Parece que así piensan los hijos de nuestro tiempo. Para muchos, tristemente, parece que lo normal es ‘irse a vivir juntos’ para darle una probadita al matrimonio. Y algunas casadas, en esto de parir, a lo más transigen por uno, por aquello de la probadita. Cuando se les enseña que la moral católica considera nulo el matrimonio en que uno de los dos consiente totalmente cerrado a la posibilidad de hijos, se asombran. Y eso que en el interrogatorio prematrimonial siempre te dirán que sí. O sea, perjuran, pero tampoco a eso le dan mucho casco.
Hago el esfuerzo de entender esta mentalidad anticonceptiva, objetivo de gobiernos anteriores, miedo ahora de nuestros economistas y planificadores.
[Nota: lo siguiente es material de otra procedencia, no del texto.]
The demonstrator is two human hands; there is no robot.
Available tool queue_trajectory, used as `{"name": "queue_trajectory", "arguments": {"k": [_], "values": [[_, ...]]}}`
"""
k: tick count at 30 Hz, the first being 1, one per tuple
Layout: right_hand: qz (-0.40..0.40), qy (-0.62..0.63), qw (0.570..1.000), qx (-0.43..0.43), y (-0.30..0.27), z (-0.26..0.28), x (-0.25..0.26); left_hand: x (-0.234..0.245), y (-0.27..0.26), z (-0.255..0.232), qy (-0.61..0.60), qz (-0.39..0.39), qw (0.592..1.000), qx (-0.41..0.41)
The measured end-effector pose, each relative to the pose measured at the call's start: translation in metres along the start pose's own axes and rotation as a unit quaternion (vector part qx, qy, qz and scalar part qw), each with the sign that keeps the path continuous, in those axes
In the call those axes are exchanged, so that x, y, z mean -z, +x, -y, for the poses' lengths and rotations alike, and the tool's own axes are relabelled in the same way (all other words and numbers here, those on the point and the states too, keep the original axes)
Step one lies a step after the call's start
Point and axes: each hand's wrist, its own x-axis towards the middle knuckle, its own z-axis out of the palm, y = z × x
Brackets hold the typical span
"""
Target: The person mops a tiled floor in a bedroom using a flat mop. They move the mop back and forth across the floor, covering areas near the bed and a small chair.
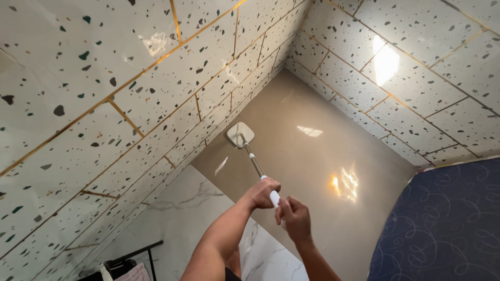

Es verdad que a algunos les asusta la responsabilidad de engendrar hijos. De broma, uno me decía “son cinco minutos de placer y 40 años de problemas”. Les asusta a algunos el mundo de dolor y sufrimiento que le esperaría a un hijo. No calculan también las alegrías de la maternidad, el gozo de ver su amor conyugal multiplicado en la genética que le pasan a los hijos. Hay dolor, pero también gozo. El sufrimiento humano, que siempre en alguna medida nos persigue, no es maldición; ante la fe es redención y gloria, unido al de Jesús.
Entiendo también que en la cultura urbana en que vivimos (y Puerto Rico en realidad es una gran ciudad de cien por treinta y cinco) criar es toda una aventura colonizadora. En el campo la familia numeros
era bendición (así lo ven los Salmos); tal vez porque había entonces más brazos para recoger el café y cuidar las vacas. Pero en Villa Carolina no hay vacas. En la charla de planificación económica dada en nuestro Taller de Novios cuantificamos lo que saldría educar a un hijo. Entiendo que se espanten; pero es como si en una sala te acumulasen todos los biftecs que te vas a comer en tu vida: ¡te vuelves vegano! Si a esto sumas el hecho de que tu hijo te salga problemático o adicto, que incluso termine como algunos injuriando o atentando contra su propia madre, entiendo el temor.
También reconozco el problema de que, si en diálogo la pareja ve que no puede tener más de dos, se les presente entonces el otro problema de cómo tener vida íntima pero evitar la concepción. Nuestra moral oficial enseña que los métodos mecánicos o químicos que impiden la concepción son inmorales. Quedaría el método Billings. Pero es un método que exige cualificaciones que algunos no poseen. Exige, por ejemplo, una pareja de mucha y buena comunicación, y, sobre todo, una pareja de buen dominio de su apetito sexual, como para entender que hay días en que no hay coito, pero sí ‘laigo’, que el amar no se puede olvidar, aunque tenga que darse ducha fría. La disyuntiva de esta pareja no es deseable: o casi no tener vida íntima, y vivirla con miedo a la preñez, o seguir el instinto olvidando la norma moral. Los moralistas tal vez digan que entre dos males necesarios habrá que optar por el menos malo.
¿Por qué la pareja debe abrirse responsablemente a dar vida? Porque si no, convierten su relación en algo cerrado, egoísta. El bien es efusivo de si, dicen los filósofos. El amor de la pareja busca visualizarse, eternizarse. No lo será en la vida de los amantes, que morirán. Lo será en la vida de los hijos que perpetúan genéticamente lo que sus padres amaron, fueron y vivieron. En la Trinidad el amor del Padre y del Hijo generan el amor mismo que es el Espíritu Santo. Un amor que no produce vida es amor defectuoso, tarado. Buscaremos esa vida dentro de nuestros miedos y debilidades humanas. Pero hay que buscarlo. Jesús es el producto de muchas generaciones judías que, a través de María, regalaron al mundo el amor mismo: el Divino Redentor.